O festejo para Iemanjá descrito pela reportagem supracitada ocorreu no Rio Vermelho, região retratada no postal abaixo. O grande número de pessoas vestidas de branco, com roupas típicas do candomblé; como indicam as batas e a forma de amarrar o torço à cabeça, e principalmente, os presentes que levam em direção aos barcos, fazem crer que a fotografia foi feita no dia dedicado à Mãe d’água, provavelmente no início da década de 1920, como constava no verso do cartão, além disso a paisagem do Rio Vermelho era equivalente a outros postais datados dos anos 20.
A festa realizada para a “rainha do mar” adquiriu grande popularidade em Salvador, o que talvez possa ser explicado pela confluência de leituras míticas das três matrizes que compunham a população soteropolitana. Na tradição européia, Homero registrou a luta de Ulysses, para se livrar da atração que Yara exercia sobre ele; foi obrigado a se amarrar na embarcação. A mitologia indígena tem Janaína que com o seu canto conduzia os homens às profundezas das águas. Mitos que se conciliam com a Iemanjá iorubana, numa combinação que permite ajustes curiosos como os que foram por mim observados em pejis de candomblés baianos, nos quais a deusa africana pintada nos quadros tinha longos cabelos loiros e olhos azuis.
Durante a sua estadia em Salvador a pesquisadora Ruth Landes acompanhou a entrega do presente da Mãe D’Água, da roça de Mãe Sabina.

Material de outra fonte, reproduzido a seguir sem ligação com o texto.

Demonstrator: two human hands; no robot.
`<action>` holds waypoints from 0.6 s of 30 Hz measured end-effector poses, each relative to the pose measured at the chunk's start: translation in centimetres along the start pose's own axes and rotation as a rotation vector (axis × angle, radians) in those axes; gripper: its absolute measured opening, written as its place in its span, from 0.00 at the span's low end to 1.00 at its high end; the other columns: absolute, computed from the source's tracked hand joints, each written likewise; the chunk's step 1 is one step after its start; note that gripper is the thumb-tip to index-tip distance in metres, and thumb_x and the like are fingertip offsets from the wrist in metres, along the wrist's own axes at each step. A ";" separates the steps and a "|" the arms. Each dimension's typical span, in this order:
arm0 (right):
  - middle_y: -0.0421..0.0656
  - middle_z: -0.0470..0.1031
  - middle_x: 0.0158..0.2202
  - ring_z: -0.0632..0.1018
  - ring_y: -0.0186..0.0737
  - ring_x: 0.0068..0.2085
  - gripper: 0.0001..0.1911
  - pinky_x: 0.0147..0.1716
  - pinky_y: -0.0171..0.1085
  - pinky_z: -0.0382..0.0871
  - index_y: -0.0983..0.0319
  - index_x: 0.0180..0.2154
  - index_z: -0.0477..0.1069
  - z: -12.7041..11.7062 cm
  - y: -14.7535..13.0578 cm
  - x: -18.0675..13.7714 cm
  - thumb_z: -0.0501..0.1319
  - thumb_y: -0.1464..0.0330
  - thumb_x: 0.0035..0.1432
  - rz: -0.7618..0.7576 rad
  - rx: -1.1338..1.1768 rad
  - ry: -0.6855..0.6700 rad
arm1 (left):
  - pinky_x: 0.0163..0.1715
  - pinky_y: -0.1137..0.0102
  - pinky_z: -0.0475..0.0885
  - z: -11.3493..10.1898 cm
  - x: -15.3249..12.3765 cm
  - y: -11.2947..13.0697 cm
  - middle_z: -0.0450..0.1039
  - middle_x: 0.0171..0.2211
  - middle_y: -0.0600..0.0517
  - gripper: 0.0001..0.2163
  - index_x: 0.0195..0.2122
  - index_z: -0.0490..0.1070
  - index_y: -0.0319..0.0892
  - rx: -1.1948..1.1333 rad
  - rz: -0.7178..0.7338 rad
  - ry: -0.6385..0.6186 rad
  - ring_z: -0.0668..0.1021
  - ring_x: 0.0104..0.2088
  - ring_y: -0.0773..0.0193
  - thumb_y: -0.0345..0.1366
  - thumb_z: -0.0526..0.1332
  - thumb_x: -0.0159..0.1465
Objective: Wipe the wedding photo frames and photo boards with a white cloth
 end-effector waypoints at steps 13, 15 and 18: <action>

Não se tratava dos festejos realizados no dia 02 de Fevereiro, uma vez que antes disso ela já havia sido expulsa da Bahia. Os adeptos do candomblé seguiram andando em procissão para cumprir o ritual, que saiu das Quintas da Barra onde estava localizado o terreiro (trata-se do mesmo local onde funciona atualmente o Shopping Barra) e seguiram a pé até os saveiros, localizados na Barra, que lhes conduziram à península de Itapagipe, entregando o presente em Mont-Serrat. No percurso:
Várias sacerdotisas levavam o navio de brinquedo e os presentes que deviam ser jogados à água para a deusa, outras carregavam cântaros, graciosos como ânforas gregas, cheios de água sagrada que devia ser derramada sobre deusa no auge do sacrifício. Cantavam-se hinos acariciantes para a linda e rica Oxum, para a mais velha e voluptuosa Iemanjá, e confundiam-nas ambas, com Janaína(...) [Já no saveiro] Começou um novo cântico para a grande deidade das doenças, chamada Omolu, conhecida no mundo católico como São Lázaro e São Roque. Mulheres caíam em transe, de novo. Os cânticos e os transes se sucediam e era evidente o contentamento de todos. Sabina mandou que servissem comida - acaçá, laranjas, balas, pão-de-ló. Os atabaques roncavam o tempo todo... 61 - 61 LANDES, Ruth. Op. Cit., p. 221-2."